» **Required work**
Exactly as written, output each of the lines below, with no images.

-------------------------

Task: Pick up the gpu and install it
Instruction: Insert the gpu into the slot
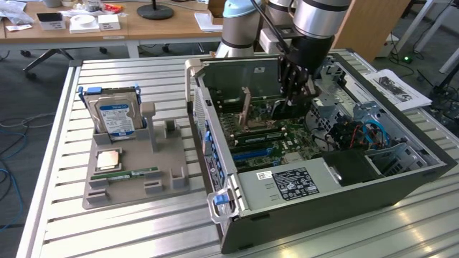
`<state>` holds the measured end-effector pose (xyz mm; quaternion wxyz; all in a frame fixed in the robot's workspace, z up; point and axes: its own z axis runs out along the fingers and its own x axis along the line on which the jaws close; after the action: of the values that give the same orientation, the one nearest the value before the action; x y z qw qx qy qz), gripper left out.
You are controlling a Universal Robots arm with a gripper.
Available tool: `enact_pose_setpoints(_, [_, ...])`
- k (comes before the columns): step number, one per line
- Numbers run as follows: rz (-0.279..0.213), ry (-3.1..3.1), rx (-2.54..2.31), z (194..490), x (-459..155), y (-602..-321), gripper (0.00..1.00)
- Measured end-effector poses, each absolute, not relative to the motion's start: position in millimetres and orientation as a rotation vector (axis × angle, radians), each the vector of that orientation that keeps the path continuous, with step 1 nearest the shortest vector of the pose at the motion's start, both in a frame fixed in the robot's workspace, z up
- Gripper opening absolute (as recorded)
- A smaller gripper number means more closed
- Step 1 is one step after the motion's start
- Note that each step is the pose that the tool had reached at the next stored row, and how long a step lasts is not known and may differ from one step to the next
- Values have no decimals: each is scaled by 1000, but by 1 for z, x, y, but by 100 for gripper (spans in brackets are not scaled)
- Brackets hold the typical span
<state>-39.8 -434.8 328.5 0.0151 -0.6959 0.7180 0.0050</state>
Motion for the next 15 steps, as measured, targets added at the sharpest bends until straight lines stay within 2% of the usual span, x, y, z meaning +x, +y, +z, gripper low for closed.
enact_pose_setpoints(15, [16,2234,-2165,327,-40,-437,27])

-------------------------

» **Task result**
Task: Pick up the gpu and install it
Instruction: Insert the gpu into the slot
`<state>` holds the measured end-effector pose (xyz mm; quaternion wxyz; all in a frame fixed in the robot's workspace, z up; point and axes: its own z axis runs out along the fingers and its own x axis along the line on which the jaws close; after the action: of the values that give the same orientation, the one nearest the value before the action; x y z qw qx qy qz), gripper left out.
You are controlling a Universal Robots arm with a gripper.
Available tool: `enact_pose_setpoints(_, [_, ...])`
- k (comes before the columns): step number, one per line
- Numbers run as follows: rz (-0.279..0.213), ry (-3.1..3.1), rx (-2.54..2.31), z (194..490), x (-459..155), y (-602..-321), gripper (0.00..1.00)
- Measured end-effector poses, each absolute, not relative to the motion's start: position in millimetres and orientation as a rotation vector (axis × angle, radians), each the vector of that orientation that keeps the path continuous, with step 1 nearest the shortest vector of the pose at the motion's start, both in a frame fixed in the robot's workspace, z up
- Gripper opening absolute (as recorded)
- A smaller gripper number means more closed
- Step 1 is one step after the motion's start
- Note that each step is the pose that the tool had reached at the next stored row, and how long a step lasts is not known and may differ from one step to the next
- Values have no decimals: each is scaled by 1000, but by 1 for z, x, y, but by 100 for gripper (spans in brackets are not scaled)
- Brackets hold the typical span
<state>-39.8 -434.8 328.5 0.0151 -0.6959 0.7180 0.0050</state>
Motion for the next 15 steps, as measured, targets added at the sharpest bends until straight lines stay within 2% of the usual span, x, y, z meaning +x, +y, +z, gripper low for closed.
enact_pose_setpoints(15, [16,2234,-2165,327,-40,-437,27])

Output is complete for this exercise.